== REQUIREMENT ==
Check each line of the records below and collect those that include the word "left".

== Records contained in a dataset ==
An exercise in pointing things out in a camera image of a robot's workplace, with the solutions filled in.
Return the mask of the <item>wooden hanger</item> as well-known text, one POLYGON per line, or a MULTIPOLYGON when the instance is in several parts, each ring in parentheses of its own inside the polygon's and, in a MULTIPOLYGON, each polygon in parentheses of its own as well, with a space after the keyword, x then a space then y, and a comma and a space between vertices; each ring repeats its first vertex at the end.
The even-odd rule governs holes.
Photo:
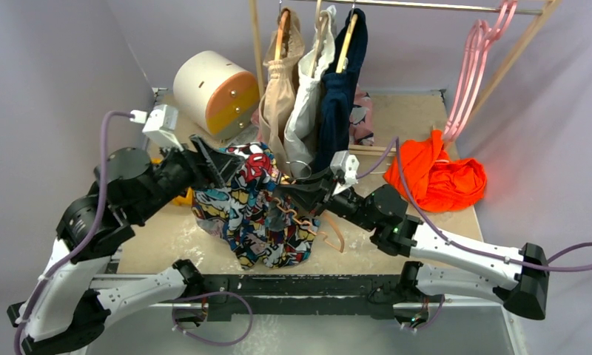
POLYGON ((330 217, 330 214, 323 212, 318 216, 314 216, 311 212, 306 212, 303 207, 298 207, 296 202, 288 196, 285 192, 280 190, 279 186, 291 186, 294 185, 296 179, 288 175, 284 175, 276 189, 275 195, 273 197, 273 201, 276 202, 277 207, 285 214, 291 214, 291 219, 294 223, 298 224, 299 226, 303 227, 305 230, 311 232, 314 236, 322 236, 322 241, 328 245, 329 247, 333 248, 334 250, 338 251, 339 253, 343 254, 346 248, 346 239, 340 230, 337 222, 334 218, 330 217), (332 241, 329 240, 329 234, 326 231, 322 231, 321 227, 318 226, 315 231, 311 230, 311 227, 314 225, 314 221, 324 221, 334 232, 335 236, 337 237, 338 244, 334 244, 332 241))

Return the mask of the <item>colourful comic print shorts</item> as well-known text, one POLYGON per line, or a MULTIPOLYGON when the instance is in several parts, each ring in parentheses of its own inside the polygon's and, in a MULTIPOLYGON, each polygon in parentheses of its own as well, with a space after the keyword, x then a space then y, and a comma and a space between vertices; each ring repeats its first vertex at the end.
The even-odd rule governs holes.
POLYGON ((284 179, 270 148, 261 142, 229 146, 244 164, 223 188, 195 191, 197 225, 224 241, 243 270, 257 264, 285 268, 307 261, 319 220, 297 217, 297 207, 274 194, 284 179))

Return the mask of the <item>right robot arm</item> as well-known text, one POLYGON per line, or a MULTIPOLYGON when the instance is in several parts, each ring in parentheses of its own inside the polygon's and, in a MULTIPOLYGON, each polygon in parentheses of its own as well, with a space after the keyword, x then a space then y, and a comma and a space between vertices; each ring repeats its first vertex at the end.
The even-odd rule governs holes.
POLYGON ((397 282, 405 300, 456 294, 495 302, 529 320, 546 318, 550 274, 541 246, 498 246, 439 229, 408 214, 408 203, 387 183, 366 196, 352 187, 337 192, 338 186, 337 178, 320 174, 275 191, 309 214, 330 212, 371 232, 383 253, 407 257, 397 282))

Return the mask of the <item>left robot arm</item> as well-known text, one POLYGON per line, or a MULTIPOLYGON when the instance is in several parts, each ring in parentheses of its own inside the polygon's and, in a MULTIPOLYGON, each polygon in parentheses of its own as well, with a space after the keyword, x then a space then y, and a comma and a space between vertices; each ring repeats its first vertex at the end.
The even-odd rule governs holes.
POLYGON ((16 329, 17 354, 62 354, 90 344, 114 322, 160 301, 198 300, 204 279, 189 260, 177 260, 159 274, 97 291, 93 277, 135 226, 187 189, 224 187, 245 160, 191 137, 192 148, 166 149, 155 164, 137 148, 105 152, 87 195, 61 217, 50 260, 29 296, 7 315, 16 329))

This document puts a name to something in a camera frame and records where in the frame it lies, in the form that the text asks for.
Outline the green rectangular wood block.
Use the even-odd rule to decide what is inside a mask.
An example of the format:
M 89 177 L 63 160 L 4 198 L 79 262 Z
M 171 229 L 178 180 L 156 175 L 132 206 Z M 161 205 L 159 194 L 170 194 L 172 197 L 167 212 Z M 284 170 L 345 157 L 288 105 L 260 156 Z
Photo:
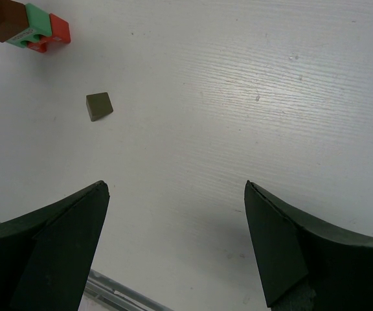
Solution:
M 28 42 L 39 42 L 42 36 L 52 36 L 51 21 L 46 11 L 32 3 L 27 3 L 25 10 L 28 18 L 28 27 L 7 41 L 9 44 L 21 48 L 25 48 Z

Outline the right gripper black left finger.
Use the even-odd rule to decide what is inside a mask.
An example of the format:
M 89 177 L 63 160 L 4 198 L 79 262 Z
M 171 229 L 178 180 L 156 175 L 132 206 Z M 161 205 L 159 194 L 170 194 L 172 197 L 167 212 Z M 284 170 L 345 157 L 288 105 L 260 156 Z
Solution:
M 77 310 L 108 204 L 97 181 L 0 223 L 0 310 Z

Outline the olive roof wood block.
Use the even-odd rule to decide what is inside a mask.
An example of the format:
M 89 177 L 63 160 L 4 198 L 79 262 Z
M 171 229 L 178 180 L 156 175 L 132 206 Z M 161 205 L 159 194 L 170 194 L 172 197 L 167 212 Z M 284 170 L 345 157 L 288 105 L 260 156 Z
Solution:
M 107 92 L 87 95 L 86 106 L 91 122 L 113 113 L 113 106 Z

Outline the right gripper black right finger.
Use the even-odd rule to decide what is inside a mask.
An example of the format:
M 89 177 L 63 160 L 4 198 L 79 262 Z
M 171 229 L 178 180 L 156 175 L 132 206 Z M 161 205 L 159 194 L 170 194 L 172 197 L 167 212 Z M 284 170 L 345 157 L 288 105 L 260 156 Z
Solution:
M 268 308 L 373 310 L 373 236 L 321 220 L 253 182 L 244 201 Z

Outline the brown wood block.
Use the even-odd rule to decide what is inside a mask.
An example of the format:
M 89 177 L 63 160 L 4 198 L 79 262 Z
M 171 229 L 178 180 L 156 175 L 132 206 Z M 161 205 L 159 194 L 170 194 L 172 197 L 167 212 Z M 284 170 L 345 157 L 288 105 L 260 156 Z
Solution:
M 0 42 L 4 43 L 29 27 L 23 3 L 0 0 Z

== TASK RESPONSE ==
Return the mask of the <item>left robot arm</item> as well-known text, one POLYGON per line, or a MULTIPOLYGON when the instance is in several parts, each ring in parentheses of its own inside the polygon's and, in a MULTIPOLYGON, each polygon in parentheses of its own as well, with a space after the keyword, x then a space then y, and a comma and a space between vertices; each ring repeats its first vertex at the end.
Outline the right gripper black left finger.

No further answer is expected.